[Opening Material shown section]

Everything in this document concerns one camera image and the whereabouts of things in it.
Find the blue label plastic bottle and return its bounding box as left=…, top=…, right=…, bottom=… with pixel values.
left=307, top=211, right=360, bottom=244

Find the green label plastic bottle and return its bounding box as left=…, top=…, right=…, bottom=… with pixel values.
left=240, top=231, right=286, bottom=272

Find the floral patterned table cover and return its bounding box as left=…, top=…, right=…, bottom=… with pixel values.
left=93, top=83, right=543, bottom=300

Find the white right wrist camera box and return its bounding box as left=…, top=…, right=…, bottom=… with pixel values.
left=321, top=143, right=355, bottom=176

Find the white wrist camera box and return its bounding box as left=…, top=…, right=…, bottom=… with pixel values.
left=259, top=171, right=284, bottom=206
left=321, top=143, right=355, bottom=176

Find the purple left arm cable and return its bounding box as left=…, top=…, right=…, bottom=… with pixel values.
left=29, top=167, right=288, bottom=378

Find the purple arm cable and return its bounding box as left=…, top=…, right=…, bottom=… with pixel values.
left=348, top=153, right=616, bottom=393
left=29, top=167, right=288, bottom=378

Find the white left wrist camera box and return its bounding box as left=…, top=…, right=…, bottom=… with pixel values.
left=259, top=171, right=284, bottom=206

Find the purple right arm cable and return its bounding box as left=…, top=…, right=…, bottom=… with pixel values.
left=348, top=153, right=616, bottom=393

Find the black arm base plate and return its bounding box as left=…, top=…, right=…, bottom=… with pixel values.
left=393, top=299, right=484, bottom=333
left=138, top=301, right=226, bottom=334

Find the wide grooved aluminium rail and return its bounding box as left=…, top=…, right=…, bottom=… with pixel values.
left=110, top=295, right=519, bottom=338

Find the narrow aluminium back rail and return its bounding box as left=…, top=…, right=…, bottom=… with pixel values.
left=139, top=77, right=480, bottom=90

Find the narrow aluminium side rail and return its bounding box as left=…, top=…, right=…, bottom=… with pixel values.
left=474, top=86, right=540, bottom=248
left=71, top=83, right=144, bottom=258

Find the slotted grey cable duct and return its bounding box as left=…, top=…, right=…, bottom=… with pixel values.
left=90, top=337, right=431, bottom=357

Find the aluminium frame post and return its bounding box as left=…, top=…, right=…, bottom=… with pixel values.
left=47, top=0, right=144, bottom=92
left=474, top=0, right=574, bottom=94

[Closing Material shown section]

### What you are asked to do:
Copy out exactly the lines from the one containing "Find the aluminium" through the last line above, keeping both end lines.

### Result of this exercise:
Find the aluminium frame post and return its bounding box as left=…, top=…, right=…, bottom=… with pixel values.
left=47, top=0, right=144, bottom=92
left=474, top=0, right=574, bottom=94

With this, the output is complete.